**Brief:**
Return the complete listing without omission.

------------------------------------

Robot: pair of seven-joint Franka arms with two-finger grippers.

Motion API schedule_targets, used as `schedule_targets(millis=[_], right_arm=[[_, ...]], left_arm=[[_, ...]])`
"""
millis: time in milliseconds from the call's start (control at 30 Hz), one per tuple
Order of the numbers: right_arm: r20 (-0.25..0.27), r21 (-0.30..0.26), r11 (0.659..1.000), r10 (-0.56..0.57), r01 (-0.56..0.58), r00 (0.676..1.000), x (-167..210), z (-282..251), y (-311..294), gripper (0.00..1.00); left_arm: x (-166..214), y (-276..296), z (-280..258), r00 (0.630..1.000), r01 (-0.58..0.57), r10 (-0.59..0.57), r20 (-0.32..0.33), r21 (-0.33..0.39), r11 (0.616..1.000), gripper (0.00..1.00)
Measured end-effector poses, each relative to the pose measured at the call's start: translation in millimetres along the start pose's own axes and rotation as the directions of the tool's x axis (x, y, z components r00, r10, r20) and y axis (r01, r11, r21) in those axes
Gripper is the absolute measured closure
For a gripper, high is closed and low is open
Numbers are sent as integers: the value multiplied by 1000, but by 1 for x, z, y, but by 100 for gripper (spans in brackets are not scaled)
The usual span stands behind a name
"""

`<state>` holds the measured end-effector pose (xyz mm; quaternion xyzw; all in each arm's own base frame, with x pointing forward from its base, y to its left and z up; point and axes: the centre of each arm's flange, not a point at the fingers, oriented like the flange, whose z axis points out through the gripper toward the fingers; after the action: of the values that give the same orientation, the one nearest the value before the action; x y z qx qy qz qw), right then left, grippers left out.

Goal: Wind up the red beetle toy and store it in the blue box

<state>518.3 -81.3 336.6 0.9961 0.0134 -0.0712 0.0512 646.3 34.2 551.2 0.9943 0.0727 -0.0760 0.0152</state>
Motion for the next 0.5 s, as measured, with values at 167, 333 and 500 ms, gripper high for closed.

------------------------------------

**Response to the task:**
Robot: pair of seven-joint Franka arms with two-finger grippers.

Motion API schedule_targets, used as `schedule_targets(millis=[_], right_arm=[[_, ...]], left_arm=[[_, ...]])`
"""
millis: time in milliseconds from the call's start (control at 30 Hz), one per tuple
Order of the numbers: right_arm: r20 (-0.25..0.27), r21 (-0.30..0.26), r11 (0.659..1.000), r10 (-0.56..0.57), r01 (-0.56..0.58), r00 (0.676..1.000), x (-167..210), z (-282..251), y (-311..294), gripper (0.00..1.00); left_arm: x (-166..214), y (-276..296), z (-280..258), r00 (0.630..1.000), r01 (-0.58..0.57), r10 (-0.59..0.57), r20 (-0.32..0.33), r21 (-0.33..0.39), r11 (0.616..1.000), gripper (0.00..1.00)
Measured end-effector poses, each relative to the pose measured at the call's start: translation in millimetres along the start pose's own axes and rotation as the directions of the tool's x axis (x, y, z components r00, r10, r20) and y axis (r01, r11, r21) in those axes
Gripper is the absolute measured closure
For a gripper, high is closed and low is open
Numbers are sent as integers: the value multiplied by 1000, but by 1 for x, z, y, but by 100 for gripper (spans in brackets are not scaled)
The usual span stands behind a name
"""

`<state>` holds the measured end-effector pose (xyz mm; quaternion xyzw; all in each arm's own base frame, with x pointing forward from its base, y to its left and z up; point and axes: the centre of each arm's flange, not a point at the fingers, oriented like the flange, whose z axis points out through the gripper toward the fingers; after the action: of the values that give the same orientation, the one nearest the value before the action; x y z qx qy qz qw), right then left, grippers left out.

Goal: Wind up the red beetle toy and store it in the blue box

<state>518.3 -81.3 336.6 0.9961 0.0134 -0.0712 0.0512 646.3 34.2 551.2 0.9943 0.0727 -0.0760 0.0152</state>
Motion for the next 0.5 s, as measured, with values at 167, 333 and 500 ms, gripper high for closed.

That is the entire output.